Di sini beliau membuat beberapa perjanjian dengan penduduk setempat. Dengan demikian, daerah perbatasan itu dapat dirangkul ke dalam barisan Islam. Perang Tabuk merupakan perang terakhir yang diikuti Rasulullah SAW.
Tahun Perutusan 2
Pada tahun 9 dan 10 H (630-632M) banyak suku dari berbagai pelosok Arab mengutus delegasinya kepada Nabi Muhammad menyatakan ketundukan mereka. Masuknya orang Mekah ke dalam agama Islam rupanya mempunyai pengaruh yang amat besar pada penduduk padang pasir yang liar itu. Tahun ini disebut dengan tahun perutusan. Persatuan bangsa Arab telah terwujud; peperangan antar suku yang berlangsung sebelumnya telah berubah menjadi persaudaraan seagama.
Haji Wada’
Dalam kesempatanmenunaikan ibadah haji yang terakhir, haji wada’, tahun 10 H (631 M), Nabi saw menyampaikan khotbahnya yang sangat bersejarah.Isi khotbah itu antara lain:
larangan menumpahkan darah kecuali dengan haq dan larangan mengambil harta orang lain dengan batil, karena nyawa dan harta benda adalah suci;
larangan riba dan larangan menganiaya;
perintah untuk memperlakukan para istri dengan baik dan lemah lembut dan perintah menjauhi dosa;
semua pertengkaran antara mereka di zaman Jahiliyah harus saling dimaafkan;
balas dendam dengan tebusan darah sebagaimana berlaku di zaman Jahiliyah tidak lagi dibenarkan;
persaudaraan dan persamaan di antara manusia harus ditegakkan; hamba sahaya harus diperlakukan dengan baik, mereka makan seperti apa yang dimakan tuannya dan memakai seperti apa yang dipakai tuannya;
dan yang terpenting adalah bahwa umat Islam harus selalu berpegang kepada dua sumber yang tak pernah usang, Al-Qur’an dan sunnah Nabi.

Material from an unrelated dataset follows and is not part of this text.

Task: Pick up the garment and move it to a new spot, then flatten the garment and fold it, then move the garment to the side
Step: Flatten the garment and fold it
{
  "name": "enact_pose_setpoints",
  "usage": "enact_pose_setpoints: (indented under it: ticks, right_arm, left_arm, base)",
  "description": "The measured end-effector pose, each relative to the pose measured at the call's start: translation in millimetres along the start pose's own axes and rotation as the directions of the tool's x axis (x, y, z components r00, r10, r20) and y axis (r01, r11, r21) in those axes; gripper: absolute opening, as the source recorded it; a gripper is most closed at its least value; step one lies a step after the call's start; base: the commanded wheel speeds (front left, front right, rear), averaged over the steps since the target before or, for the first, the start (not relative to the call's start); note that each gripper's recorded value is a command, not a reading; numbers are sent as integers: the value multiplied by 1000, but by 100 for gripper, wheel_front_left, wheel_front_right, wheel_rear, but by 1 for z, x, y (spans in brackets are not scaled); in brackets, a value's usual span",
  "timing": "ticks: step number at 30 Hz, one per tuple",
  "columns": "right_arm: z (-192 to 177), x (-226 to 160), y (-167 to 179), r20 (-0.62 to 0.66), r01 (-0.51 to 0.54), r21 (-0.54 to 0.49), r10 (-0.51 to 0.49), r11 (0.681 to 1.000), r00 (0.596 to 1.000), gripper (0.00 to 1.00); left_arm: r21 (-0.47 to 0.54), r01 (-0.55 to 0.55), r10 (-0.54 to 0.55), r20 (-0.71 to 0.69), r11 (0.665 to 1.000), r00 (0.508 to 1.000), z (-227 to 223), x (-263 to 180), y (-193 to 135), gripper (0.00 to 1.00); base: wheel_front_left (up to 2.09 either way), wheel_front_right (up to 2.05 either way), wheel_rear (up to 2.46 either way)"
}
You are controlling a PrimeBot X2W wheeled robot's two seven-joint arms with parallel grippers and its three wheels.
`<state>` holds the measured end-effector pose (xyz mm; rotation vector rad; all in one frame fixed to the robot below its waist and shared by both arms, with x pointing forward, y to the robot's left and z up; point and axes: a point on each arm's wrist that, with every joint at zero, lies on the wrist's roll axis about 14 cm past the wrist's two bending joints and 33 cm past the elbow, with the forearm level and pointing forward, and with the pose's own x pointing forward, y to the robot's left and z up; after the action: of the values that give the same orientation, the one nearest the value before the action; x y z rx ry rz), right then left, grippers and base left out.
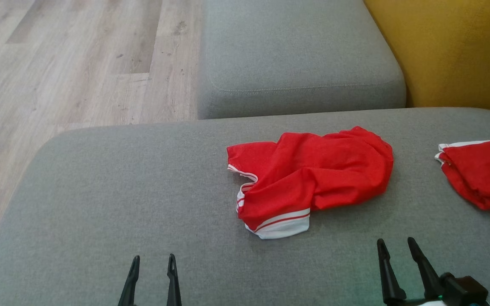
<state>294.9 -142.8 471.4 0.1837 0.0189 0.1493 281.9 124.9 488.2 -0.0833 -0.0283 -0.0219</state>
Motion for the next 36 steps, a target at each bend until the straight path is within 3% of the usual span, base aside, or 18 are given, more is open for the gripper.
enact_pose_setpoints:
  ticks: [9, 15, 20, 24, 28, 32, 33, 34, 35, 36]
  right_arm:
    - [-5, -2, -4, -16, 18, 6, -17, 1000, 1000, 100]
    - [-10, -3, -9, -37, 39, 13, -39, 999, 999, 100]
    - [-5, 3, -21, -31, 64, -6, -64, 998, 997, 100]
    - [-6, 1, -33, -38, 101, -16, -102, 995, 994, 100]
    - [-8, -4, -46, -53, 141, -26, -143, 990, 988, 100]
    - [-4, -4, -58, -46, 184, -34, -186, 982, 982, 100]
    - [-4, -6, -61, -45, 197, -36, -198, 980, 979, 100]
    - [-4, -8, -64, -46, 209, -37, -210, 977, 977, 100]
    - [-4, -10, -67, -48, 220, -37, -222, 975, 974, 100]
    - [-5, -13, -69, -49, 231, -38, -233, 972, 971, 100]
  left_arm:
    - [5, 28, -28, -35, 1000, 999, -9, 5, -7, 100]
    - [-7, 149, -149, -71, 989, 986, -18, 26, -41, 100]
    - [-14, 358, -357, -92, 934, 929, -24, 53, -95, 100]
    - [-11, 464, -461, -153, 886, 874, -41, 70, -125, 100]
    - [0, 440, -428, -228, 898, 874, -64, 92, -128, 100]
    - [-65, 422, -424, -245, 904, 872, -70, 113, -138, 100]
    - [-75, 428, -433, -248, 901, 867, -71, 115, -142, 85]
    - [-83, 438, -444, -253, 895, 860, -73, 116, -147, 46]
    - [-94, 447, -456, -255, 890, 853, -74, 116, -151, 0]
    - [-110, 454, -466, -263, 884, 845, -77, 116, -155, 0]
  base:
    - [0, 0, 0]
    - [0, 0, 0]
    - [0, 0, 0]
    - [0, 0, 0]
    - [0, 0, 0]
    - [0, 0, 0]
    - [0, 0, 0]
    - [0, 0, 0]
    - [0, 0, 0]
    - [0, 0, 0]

Isi khotbah ini merupakan prinsip-prinsip yang mendasari gerakan Islam. Selanjutnya, prinsip-prinsip itu bila disimpulkan adalah kemanusiaan, persamaan, keadilan sosial, keadilan ekonomi ,kebajikan dan solidaritas.
Wafatnya Rasulullah saw.
Setelah itu, Nabi saw segera kembali ke Madinah. Beliau mengatur organisasi masyarakat kabilah yang telah memeluk agama Islam. Petugas keagamaan dan para dai dikirim ke berbagai daerah dan kabilah untuk mengajarkan ajaran-ajaran islam, mengatur peradilan,dan memungut zakat.
Dua bulan setelah itu, Nabi saw menderita sakit demam. Tenaganya dengan cepat berkurang .Padahari senin, tanggal 12 Rabi’ul Awal 11 H / 8 Juni 632 M, Rasulullah SAW wafat di rumah istrinya Aisyah ra.
Dari perjalanan sejarah Nabi ini, dapat disimpulkan bahwa Nabi Muhammad SAW, di samping sebagai pemimpin agama, juga seorang negarawan, pemimpin politik dan administrasi yang cakap. Hanya dalam waktu sebelas tahun menjadi pemimpin politik, beliau berhasil menundukkan seluruh jazirah Arab ke dalam kekuasaannva.
Salallahu ‘ala Muhammad, salallahu ‘alaihi wassalam.
.
Sumber:
Dr. Badri Yatim, MA, “Sejarah Peradaban Islam”, PT RajaGrafindo Persada, 2003, Jakarta.